Well, our motivation is always to bring people together and crack them open a bit. Taylor likes to make big work for that reason — to give us enough time in the theatre with an audience to transcend entertainment and dig for something deeper. My motivation as a composer is to get you as the audience to lean in, at the same time as we on stage are stretching out towards you. And we want to put our art in the hands of performers who are conducting some kind of divine energy.
As Music Director/Composer, what has been your biggest challenge with ‘Bark Of Millions’?
My biggest challenge has been how to translate my vision for each song onto the music page, and then into the rehearsal room. It’s easy to get caught up in the musical language of your own head, but putting music on a stage requires many steps of translation: From the brain to the composer’s instrument, from the instrument to the page, from the page to the performers, and from the performers to the audience.
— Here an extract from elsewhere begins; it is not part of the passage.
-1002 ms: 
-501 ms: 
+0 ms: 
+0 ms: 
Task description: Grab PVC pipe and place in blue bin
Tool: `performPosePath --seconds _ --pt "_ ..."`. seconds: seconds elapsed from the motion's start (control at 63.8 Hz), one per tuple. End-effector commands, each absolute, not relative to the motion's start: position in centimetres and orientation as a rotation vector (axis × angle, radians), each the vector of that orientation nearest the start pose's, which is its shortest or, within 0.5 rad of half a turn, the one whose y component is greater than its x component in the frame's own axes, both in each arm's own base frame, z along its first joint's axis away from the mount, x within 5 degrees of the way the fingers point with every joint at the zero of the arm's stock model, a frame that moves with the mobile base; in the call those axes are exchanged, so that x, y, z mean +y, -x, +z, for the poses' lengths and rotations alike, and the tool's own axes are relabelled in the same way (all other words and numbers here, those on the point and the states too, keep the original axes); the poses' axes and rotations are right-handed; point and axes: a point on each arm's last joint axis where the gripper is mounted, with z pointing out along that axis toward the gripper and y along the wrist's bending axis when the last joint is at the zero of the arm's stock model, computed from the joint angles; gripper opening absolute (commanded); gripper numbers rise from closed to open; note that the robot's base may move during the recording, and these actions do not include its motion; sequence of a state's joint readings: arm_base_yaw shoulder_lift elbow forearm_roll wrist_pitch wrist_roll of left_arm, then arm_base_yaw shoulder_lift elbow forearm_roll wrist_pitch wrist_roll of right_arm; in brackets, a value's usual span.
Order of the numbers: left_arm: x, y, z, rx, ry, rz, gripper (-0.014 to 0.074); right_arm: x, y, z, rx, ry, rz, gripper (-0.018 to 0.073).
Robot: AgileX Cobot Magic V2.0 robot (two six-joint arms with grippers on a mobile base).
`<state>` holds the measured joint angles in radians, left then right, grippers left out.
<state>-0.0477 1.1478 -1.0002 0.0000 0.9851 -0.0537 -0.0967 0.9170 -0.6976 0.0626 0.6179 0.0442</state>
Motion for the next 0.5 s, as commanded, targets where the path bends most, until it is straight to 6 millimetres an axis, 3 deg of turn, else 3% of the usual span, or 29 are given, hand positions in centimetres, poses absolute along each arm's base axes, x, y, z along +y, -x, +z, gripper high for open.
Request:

Through the process of translation it’s imperative to keep an open mind, shift when necessary, and also believe in your original idea enough to continue to advocate for the work itself. It’s a big project with this many songs.
On the flip side of that, what’s been the most rewarding thing to come from it so far?
To be able to hear my music come to life with spectacular queer voices and queer bodies.
Why should people see this show?
To be hypnotised, entranced, overjoyed, to question us, to consider with us, to breathe with us, and to vibrate their bodies with us.
'Bark Of Millions' plays Sydney Opera House 18-20 October.